• [Exercise aim] The whole of the data is to be reproduced exactly.

• [Provided material]

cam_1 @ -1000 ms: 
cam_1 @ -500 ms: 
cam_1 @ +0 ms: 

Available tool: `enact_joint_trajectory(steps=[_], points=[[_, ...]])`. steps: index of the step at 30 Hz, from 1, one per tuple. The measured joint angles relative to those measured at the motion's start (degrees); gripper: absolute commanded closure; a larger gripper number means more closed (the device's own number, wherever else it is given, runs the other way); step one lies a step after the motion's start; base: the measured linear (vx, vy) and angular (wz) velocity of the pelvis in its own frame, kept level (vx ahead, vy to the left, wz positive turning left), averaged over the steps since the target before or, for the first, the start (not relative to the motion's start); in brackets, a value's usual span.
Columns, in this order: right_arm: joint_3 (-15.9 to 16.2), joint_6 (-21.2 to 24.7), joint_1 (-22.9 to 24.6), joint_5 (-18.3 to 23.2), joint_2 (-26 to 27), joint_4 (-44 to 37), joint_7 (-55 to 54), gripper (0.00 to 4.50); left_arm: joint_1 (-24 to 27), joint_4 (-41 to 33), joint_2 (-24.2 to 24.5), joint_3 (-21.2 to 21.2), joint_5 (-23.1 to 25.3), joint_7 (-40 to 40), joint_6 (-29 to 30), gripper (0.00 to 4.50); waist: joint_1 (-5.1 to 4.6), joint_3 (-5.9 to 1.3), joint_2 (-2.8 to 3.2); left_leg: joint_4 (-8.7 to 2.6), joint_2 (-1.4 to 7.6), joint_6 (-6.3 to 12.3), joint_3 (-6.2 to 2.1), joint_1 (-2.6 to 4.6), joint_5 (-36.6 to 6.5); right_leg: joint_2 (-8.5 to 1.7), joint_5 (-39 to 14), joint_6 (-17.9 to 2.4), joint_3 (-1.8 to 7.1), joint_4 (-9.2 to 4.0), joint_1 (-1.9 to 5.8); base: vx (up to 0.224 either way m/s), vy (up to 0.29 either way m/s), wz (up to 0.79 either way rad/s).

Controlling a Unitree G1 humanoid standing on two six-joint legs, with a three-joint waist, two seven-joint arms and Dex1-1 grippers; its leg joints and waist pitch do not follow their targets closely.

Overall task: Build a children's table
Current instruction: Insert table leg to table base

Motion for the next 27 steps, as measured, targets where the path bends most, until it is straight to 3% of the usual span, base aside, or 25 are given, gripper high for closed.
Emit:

• [Problem solution]
cam_1 @ -1000 ms: 
cam_1 @ -500 ms: 
cam_1 @ +0 ms: 

Available tool: `enact_joint_trajectory(steps=[_], points=[[_, ...]])`. steps: index of the step at 30 Hz, from 1, one per tuple. The measured joint angles relative to those measured at the motion's start (degrees); gripper: absolute commanded closure; a larger gripper number means more closed (the device's own number, wherever else it is given, runs the other way); step one lies a step after the motion's start; base: the measured linear (vx, vy) and angular (wz) velocity of the pelvis in its own frame, kept level (vx ahead, vy to the left, wz positive turning left), averaged over the steps since the target before or, for the first, the start (not relative to the motion's start); in brackets, a value's usual span.
Columns, in this order: right_arm: joint_3 (-15.9 to 16.2), joint_6 (-21.2 to 24.7), joint_1 (-22.9 to 24.6), joint_5 (-18.3 to 23.2), joint_2 (-26 to 27), joint_4 (-44 to 37), joint_7 (-55 to 54), gripper (0.00 to 4.50); left_arm: joint_1 (-24 to 27), joint_4 (-41 to 33), joint_2 (-24.2 to 24.5), joint_3 (-21.2 to 21.2), joint_5 (-23.1 to 25.3), joint_7 (-40 to 40), joint_6 (-29 to 30), gripper (0.00 to 4.50); waist: joint_1 (-5.1 to 4.6), joint_3 (-5.9 to 1.3), joint_2 (-2.8 to 3.2); left_leg: joint_4 (-8.7 to 2.6), joint_2 (-1.4 to 7.6), joint_6 (-6.3 to 12.3), joint_3 (-6.2 to 2.1), joint_1 (-2.6 to 4.6), joint_5 (-36.6 to 6.5); right_leg: joint_2 (-8.5 to 1.7), joint_5 (-39 to 14), joint_6 (-17.9 to 2.4), joint_3 (-1.8 to 7.1), joint_4 (-9.2 to 4.0), joint_1 (-1.9 to 5.8); base: vx (up to 0.224 either way m/s), vy (up to 0.29 either way m/s), wz (up to 0.79 either way rad/s).

Controlling a Unitree G1 humanoid standing on two six-joint legs, with a three-joint waist, two seven-joint arms and Dex1-1 grippers; its leg joints and waist pitch do not follow their targets closely.

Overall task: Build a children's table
Current instruction: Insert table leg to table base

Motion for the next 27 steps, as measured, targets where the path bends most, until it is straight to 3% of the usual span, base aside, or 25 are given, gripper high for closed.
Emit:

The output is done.